As a millennial, I was fortunate to experience a childhood that was not wholly integrated with technology and social media. I remember that before owning a mobile phone, I was able to recall around a dozen or two phone numbers from memory. Now, I only remember two—my own and that of my family home. Without having read further into the underlying cognitive processes that have changed, something about this unsettled me. Quite evidently and measurably, something had been lost.
This lived experience led me to draw a line whenever the proliferation of large language models (LLMs) began; while I was unsure of what exactly would be weakened through forming a new dependence on a tool that promised ease and speed, I was confident that something would indeed be sacrificed.
And so I sit smugly today as reporting on MIT’s new study, “Your Brain on ChatGPT,” is doing the rounds. The study reported that when participants in their study were set a series of essay writing tasks, those who used ChatGPT performed significantly worse than “brain-only” participants (i.e., those who were not assisted by an LLM or a search engine) across three measures, neurally (as measured by electroencephalography [EEG]), linguistically, and in self-reported scoring.
The participants (N = 54) were divided among three groups, with 18 assigned to each group. One group wrote using ChatGPT, one group wrote using a search engine (search engine group), while the brain-only group was not assisted by either technology. All groups then performed essay-writing tasks across three sessions, before a fourth session was performed by 18 participants.
Neural Findings
Neurally, the brain-only group demonstrated a “more extensive and stronger connectivity network” during essay writing, suggesting that when people are writing without ChatGPT, and even without search engine assistance, they are “engaging memory and creative thinking” more rigorously. The more external help that was given, be it by LLM or search engine, the less brain connectivity was witnessed by EEG.
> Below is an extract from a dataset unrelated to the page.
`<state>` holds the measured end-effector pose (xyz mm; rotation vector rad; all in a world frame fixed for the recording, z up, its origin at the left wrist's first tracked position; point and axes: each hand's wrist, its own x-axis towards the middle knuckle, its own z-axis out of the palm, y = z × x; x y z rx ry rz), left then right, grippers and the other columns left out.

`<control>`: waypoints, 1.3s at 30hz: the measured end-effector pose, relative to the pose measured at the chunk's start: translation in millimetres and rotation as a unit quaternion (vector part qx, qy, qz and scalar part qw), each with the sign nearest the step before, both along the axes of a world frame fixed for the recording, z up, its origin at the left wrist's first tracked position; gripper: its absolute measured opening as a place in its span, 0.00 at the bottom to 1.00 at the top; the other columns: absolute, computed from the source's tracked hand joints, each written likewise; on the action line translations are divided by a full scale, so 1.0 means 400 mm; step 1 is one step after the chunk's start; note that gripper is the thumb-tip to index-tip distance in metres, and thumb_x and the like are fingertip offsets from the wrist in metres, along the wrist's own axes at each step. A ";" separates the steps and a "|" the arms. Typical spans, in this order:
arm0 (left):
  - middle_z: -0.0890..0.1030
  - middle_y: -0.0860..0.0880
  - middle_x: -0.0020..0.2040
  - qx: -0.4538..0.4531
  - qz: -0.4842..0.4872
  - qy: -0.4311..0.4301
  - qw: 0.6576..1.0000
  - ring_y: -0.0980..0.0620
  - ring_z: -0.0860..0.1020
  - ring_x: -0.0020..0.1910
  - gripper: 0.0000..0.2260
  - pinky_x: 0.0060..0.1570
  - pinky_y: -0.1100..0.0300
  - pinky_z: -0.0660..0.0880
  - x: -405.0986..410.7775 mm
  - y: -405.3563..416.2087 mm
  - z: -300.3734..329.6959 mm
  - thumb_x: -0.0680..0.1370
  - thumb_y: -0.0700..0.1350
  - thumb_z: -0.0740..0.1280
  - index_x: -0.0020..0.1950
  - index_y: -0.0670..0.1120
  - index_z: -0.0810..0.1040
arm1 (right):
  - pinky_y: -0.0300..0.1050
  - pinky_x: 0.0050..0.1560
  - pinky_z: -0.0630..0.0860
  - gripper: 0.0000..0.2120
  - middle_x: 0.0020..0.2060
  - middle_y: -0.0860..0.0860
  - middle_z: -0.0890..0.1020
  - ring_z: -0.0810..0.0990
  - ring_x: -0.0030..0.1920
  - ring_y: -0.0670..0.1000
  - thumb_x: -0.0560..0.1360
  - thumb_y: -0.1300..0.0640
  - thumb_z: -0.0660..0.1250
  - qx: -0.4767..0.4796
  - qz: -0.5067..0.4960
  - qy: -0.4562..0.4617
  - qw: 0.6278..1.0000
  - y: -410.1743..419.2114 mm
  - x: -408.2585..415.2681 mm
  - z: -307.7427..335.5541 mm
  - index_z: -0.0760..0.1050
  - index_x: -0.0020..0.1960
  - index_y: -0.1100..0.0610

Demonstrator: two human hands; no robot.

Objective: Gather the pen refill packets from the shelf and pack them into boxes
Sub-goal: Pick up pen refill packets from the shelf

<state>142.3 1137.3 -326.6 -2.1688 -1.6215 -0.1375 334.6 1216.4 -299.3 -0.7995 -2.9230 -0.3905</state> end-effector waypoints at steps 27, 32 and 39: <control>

Interestingly, the search engine group witnessed the highest level of activity within occipital and visual cortices, which the authors explain by the group’s engagement with visual stimuli on the screen; they were observing, analyzing, and filtering the content. This increase was not witnessed within the LLM group, despite them also having been viewing screens. The authors suggest that this indicates that LLM users were not analyzing and evaluating the visual content in the same way. The brain-only group had the highest levels of activity within brain areas associated with “semantic integration, creative ideation, and executive self-monitoring.”
Behavioral Findings
Behavioral measures supported the neural connectivity findings, in that the brain-only group was better able to quote from their essays, their quotes were more accurate, and they reported higher levels of essay ownership.
Of the LLM users, 83 percent reported difficulty quoting after session 1, with this falling to 33 percent by session 3. For both the search engine and brain-only participants, by session 3, 100 percent were able to quote their essays. Accuracy in quoting rates also followed similar patterns.
Another divergence was found, unsurprisingly, in a measure on ownership of their essays. The LLM group reported conflicting and conflicted levels of ownership, with a minority citing full ownership, and 50-90 percent reporting partial ownership. For the search engine group, ownership was more stable but less than the brain-only group.
There is also an issue of variation in writing; the LLM group “produced statistically homogenous essays within each topic.” In essence, they were likelier to be churning out the same content. This challenges the idea that is commonly espoused that LLMs can be used as a base from which individual content creators will later adapt and develop. The authors of the study note that only a few of the participants reported actively diverging from the suggested “thinking” path that was presented by the LLM; most were happy to follow its constructed (and manipulatable) lead.
The paper’s results do not unequivocally argue for an abandonment of LLM use for those striving for efficiency and deeper cognitive processing. When the brain-only group participants engaged with session 4, within which they were able to use an LLM, they exhibited a “significant increase in brain connectivity across all EEG frequency bands”; these increases were not witnessed among the group who used ChatGPT in three consecutive sessions. Using an LLM sparingly could be the ideal way forward: “these results suggest that strategic timing of AI tool introduction following initial self-driven effort may enhance engagement and neural integration.”